**TASK STATEMENT**
Where in the listing does the string "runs" appear? Copy every line that holds it.
++++++++++
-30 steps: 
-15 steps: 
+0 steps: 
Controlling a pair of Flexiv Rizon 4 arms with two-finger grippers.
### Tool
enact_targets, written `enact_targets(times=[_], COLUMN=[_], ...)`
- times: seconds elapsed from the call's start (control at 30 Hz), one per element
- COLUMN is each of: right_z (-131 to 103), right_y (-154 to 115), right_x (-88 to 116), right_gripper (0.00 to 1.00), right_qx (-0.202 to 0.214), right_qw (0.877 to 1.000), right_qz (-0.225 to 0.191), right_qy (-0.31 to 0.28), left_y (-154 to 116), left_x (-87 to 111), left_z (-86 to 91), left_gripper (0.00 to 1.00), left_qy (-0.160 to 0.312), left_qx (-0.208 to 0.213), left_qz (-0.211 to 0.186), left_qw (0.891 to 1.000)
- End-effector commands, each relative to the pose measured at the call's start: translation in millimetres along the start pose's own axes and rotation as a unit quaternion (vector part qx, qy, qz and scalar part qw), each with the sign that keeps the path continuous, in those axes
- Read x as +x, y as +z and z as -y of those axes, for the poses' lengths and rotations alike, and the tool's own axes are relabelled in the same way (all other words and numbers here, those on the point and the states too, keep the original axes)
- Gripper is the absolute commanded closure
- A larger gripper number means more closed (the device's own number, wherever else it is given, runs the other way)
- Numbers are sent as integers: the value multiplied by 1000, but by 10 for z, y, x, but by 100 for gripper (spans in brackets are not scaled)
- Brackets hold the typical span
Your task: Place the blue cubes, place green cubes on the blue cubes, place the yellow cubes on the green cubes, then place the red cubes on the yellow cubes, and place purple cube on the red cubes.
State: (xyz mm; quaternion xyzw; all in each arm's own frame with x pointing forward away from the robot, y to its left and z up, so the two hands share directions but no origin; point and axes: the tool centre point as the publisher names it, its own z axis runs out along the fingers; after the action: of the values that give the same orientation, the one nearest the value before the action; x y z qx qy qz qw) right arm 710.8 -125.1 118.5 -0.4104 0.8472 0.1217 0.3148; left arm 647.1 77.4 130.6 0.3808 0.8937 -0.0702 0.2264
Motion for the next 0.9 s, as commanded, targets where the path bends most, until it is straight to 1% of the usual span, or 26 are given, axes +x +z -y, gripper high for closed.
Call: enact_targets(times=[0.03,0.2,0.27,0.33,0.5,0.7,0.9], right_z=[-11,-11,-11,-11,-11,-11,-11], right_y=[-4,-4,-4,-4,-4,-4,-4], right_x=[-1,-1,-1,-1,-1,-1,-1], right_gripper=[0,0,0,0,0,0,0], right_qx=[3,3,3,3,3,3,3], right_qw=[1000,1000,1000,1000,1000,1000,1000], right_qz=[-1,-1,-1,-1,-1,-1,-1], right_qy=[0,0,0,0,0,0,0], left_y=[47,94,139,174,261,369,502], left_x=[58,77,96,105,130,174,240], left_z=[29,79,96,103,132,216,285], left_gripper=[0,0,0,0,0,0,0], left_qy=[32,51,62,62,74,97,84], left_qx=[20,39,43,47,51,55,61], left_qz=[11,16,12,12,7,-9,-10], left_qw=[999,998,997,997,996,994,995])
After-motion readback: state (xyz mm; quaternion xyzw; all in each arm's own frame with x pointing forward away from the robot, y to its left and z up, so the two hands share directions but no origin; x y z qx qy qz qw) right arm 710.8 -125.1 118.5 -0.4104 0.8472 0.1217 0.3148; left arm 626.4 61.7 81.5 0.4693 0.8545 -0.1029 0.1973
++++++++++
**SOLUTION BELOW**
- A larger gripper number means more closed (the device's own number, wherever else it is given, runs the other way)
State: (xyz mm; quaternion xyzw; all in each arm's own frame with x pointing forward away from the robot, y to its left and z up, so the two hands share directions but no origin; point and axes: the tool centre point as the publisher names it, its own z axis runs out along the fingers; after the action: of the values that give the same orientation, the one nearest the value before the action; x y z qx qy qz qw) right arm 710.8 -125.1 118.5 -0.4104 0.8472 0.1217 0.3148; left arm 647.1 77.4 130.6 0.3808 0.8937 -0.0702 0.2264

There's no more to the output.